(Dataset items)
========================================================================

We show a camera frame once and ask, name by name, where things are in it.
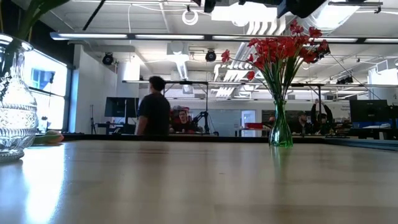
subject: man
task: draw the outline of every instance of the man
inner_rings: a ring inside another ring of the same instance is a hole
[[[298,120],[290,125],[292,134],[311,134],[311,126],[307,123],[307,115],[304,111],[298,112]]]
[[[178,117],[180,118],[180,122],[173,125],[173,127],[170,129],[171,133],[187,133],[196,131],[195,125],[188,120],[188,113],[186,110],[181,110],[178,114]]]
[[[150,94],[139,106],[139,120],[136,134],[146,136],[166,136],[169,134],[170,103],[161,91],[166,82],[160,77],[149,78]]]
[[[330,133],[333,124],[333,115],[329,107],[321,101],[323,108],[325,109],[326,114],[321,114],[316,116],[317,114],[317,104],[319,104],[319,100],[316,99],[311,109],[311,122],[313,126],[313,132],[315,134],[326,135]]]

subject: glass vase
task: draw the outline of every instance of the glass vase
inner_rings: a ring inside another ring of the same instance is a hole
[[[275,100],[275,121],[269,136],[269,145],[278,147],[292,147],[293,137],[287,124],[284,100]]]
[[[0,162],[20,159],[35,138],[37,103],[22,79],[30,50],[26,42],[0,34]]]

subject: black monitor
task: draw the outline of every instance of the black monitor
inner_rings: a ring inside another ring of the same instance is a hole
[[[117,118],[136,118],[138,103],[139,98],[107,97],[105,116]]]
[[[387,100],[350,100],[351,122],[386,122],[390,120]]]

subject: black t-shirt
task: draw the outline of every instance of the black t-shirt
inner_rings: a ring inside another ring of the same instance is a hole
[[[196,131],[196,127],[192,123],[185,123],[185,124],[175,124],[173,125],[173,129],[175,132],[182,132],[183,130],[187,133],[188,131]]]
[[[160,93],[147,95],[139,106],[139,116],[148,118],[144,135],[168,135],[170,103]]]

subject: table surface
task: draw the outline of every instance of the table surface
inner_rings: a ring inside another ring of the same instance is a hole
[[[398,154],[77,141],[0,165],[0,223],[397,223]]]

========================================================================

WHAT THE TASK ASKS » Leave the pictures aside and give every entry above again word for word.

WORKED SOLUTION »
We show a camera frame once and ask, name by name, where things are in it.
subject: man
task: draw the outline of every instance of the man
inner_rings: a ring inside another ring of the same instance is a hole
[[[298,120],[290,125],[292,134],[311,134],[311,126],[307,123],[307,115],[304,111],[298,112]]]
[[[178,117],[180,118],[180,122],[173,125],[173,127],[170,129],[171,133],[187,133],[196,131],[195,125],[188,120],[188,113],[186,110],[181,110],[178,114]]]
[[[150,94],[139,106],[139,120],[136,134],[146,136],[166,136],[169,134],[170,103],[161,91],[166,82],[160,77],[149,78]]]
[[[330,133],[333,124],[333,115],[329,107],[321,101],[323,108],[325,109],[326,114],[321,114],[316,116],[317,114],[317,104],[319,104],[319,100],[316,99],[311,109],[311,122],[313,126],[313,132],[315,134],[326,135]]]

subject: glass vase
task: draw the outline of every instance of the glass vase
inner_rings: a ring inside another ring of the same instance is a hole
[[[275,100],[275,121],[269,136],[269,145],[278,147],[292,147],[293,137],[287,124],[284,100]]]
[[[0,162],[20,159],[35,138],[37,103],[22,79],[30,50],[26,42],[0,34]]]

subject: black monitor
task: draw the outline of every instance of the black monitor
inner_rings: a ring inside another ring of the same instance is a hole
[[[117,118],[136,118],[138,103],[139,98],[107,97],[105,116]]]
[[[387,100],[350,100],[351,122],[386,122],[390,120]]]

subject: black t-shirt
task: draw the outline of every instance of the black t-shirt
inner_rings: a ring inside another ring of the same instance is a hole
[[[196,131],[196,127],[192,123],[185,123],[185,124],[175,124],[173,125],[173,129],[175,132],[182,132],[183,130],[187,133],[188,131]]]
[[[160,93],[147,95],[139,106],[139,116],[148,118],[144,135],[168,135],[170,103]]]

subject: table surface
task: draw the outline of every instance of the table surface
inner_rings: a ring inside another ring of the same instance is a hole
[[[398,154],[77,141],[0,165],[0,223],[397,223]]]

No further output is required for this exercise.